Glad you got it sorted before I showed up - I read the second sentence and instantly knew what happened
Here's the background of why:
When the USB serial port is opened the DTR line of the serial adapter goes low. This is capacitively coupled (through a 0.1uF cap) to the reset line of the chip, forming an RC-circuit with the 10k pullup on reset, thus pulsing reset low briefly. This has two effects:
- When opening serial monitor, it ensures that your code runs from the beginning with the serial output available (otherwise, setup() would have run as soon as the sketch finished uploading, then you'd open serial port, but setup has already run, so you wouldn't see any output from that in the monitor)
- When you want to upload a sketch, you need to reset the chip so that the bootloader runs (it's active for around half a second IIRC on an Uno); the autoreset circuit achieves this.

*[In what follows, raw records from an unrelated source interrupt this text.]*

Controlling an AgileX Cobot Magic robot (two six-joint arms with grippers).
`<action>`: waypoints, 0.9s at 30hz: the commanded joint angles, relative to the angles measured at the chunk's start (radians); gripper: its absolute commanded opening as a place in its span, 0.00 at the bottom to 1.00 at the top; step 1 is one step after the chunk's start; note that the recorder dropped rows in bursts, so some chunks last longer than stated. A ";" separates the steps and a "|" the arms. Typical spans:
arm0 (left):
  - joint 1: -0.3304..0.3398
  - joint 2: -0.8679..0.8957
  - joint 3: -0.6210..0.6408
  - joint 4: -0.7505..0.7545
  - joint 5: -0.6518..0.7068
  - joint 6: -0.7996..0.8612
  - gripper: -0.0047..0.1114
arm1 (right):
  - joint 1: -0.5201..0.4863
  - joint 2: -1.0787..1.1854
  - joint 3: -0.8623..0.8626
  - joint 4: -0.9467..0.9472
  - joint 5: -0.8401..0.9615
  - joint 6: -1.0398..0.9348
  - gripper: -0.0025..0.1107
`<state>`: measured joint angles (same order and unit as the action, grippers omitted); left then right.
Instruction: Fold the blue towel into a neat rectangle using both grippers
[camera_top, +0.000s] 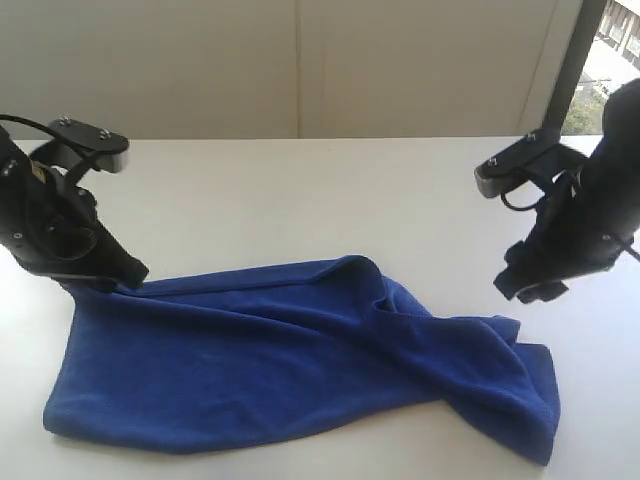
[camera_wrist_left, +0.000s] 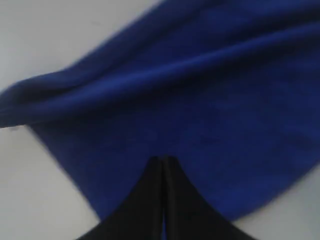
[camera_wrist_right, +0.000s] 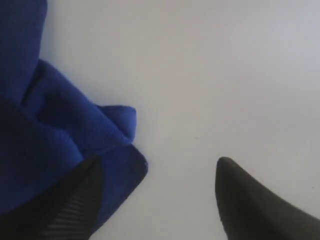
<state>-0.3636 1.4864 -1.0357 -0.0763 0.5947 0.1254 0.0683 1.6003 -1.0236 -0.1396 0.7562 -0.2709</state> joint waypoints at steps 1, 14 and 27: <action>0.001 0.035 0.004 -0.249 0.089 0.292 0.04 | -0.020 0.037 0.053 0.008 -0.015 -0.017 0.56; 0.001 0.191 0.087 -0.245 -0.071 0.398 0.04 | -0.021 0.102 0.107 -0.100 -0.136 0.073 0.42; 0.001 0.250 0.098 -0.216 -0.101 0.395 0.04 | -0.021 0.180 0.107 -0.092 -0.143 0.092 0.42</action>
<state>-0.3636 1.7365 -0.9442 -0.2920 0.4828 0.5178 0.0528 1.7696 -0.9213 -0.2260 0.6230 -0.1840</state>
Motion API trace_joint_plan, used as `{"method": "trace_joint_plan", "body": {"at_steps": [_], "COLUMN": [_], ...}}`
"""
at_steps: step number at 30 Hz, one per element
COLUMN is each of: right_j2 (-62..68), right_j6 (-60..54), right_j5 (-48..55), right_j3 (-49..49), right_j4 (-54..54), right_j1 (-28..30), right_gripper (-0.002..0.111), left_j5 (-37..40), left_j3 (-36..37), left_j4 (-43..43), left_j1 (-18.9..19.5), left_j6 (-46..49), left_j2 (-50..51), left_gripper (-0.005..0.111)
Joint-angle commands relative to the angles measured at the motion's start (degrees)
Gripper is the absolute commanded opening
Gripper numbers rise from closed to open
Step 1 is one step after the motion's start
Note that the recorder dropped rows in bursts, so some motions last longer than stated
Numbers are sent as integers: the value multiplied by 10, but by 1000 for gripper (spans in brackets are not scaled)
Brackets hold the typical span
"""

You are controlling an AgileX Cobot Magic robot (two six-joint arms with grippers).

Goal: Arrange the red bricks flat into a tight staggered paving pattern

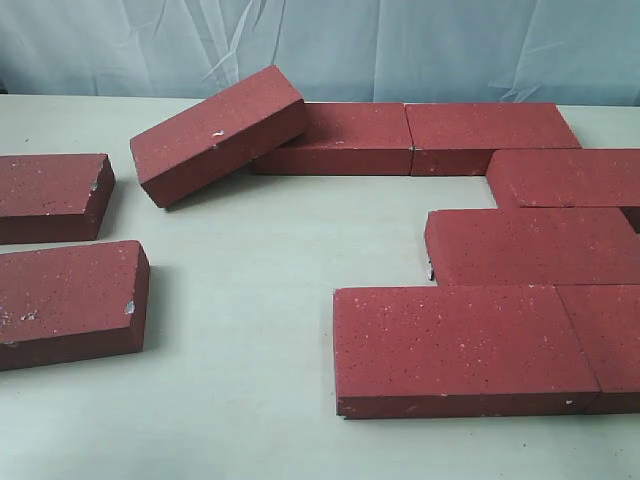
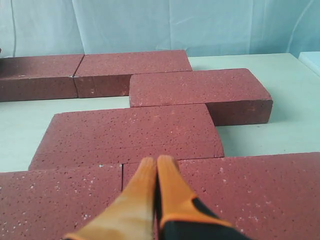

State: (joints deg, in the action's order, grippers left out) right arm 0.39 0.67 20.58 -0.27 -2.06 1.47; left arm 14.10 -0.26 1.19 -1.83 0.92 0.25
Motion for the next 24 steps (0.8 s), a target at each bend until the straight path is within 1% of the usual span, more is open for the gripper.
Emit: {"method": "trace_joint_plan", "body": {"at_steps": [1, 15, 24], "right_j2": [-4, -4, -4], "right_j6": [-2, -2, -2], "right_j5": [-4, -4, -4], "right_j3": [3, 3, 3], "right_j4": [2, 2, 2], "right_j1": [-3, -3, -3], "right_gripper": [-1, -1, -1], "left_j5": [-9, -12, -94], "left_j3": [3, 3, 3], "left_j4": [0, 0, 0], "left_j1": [0, 0, 0], "left_j6": [-4, -4, -4], "left_j2": [-2, -2, -2], "left_gripper": [0, 0, 0]}}
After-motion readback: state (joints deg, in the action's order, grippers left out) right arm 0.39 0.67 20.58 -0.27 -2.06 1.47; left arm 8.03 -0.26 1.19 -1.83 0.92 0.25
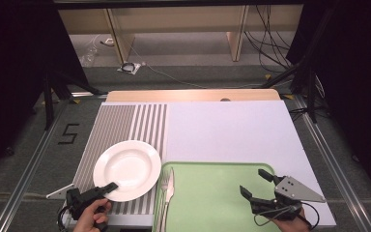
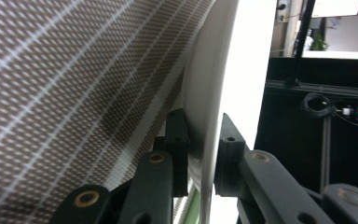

But when using Arduino as ISP, this is a problem - avrdude opens the port and starts trying to talk to Arduino as ISP sketch - but the sketch isn't running at this point, the bootloader is. Optiboot runs at a different* baud rate, receives gibberish, and while it tries to jump to the application when it sees wrong-baud-gibberish - but it's too late, characters have been lost, and avrdude reports a sync error.
By putting a 10uF cap between reset and ground, you prevent the pulse on reset (as there is a cap 100x as big as the one between DTR and reset fighting to keep the voltage on reset from changing). This is desirable when using Arduino as ISP - but is bad for most any other purpose.
*On I think the Pro Mini, the bootloader runs at 19200 baud, same as Arduino as ISP. They use the same protocol too; in this case, it proceeds until it reads the signature, and seeing that the signature is that of an atmega328p instead of (for example) an attiny25. Unless you're trying to program a '328p, in which case it tries to write whatever you told it to upload to the pro mini (which will succeed if it's a sketch, and fail if it's the bootloader).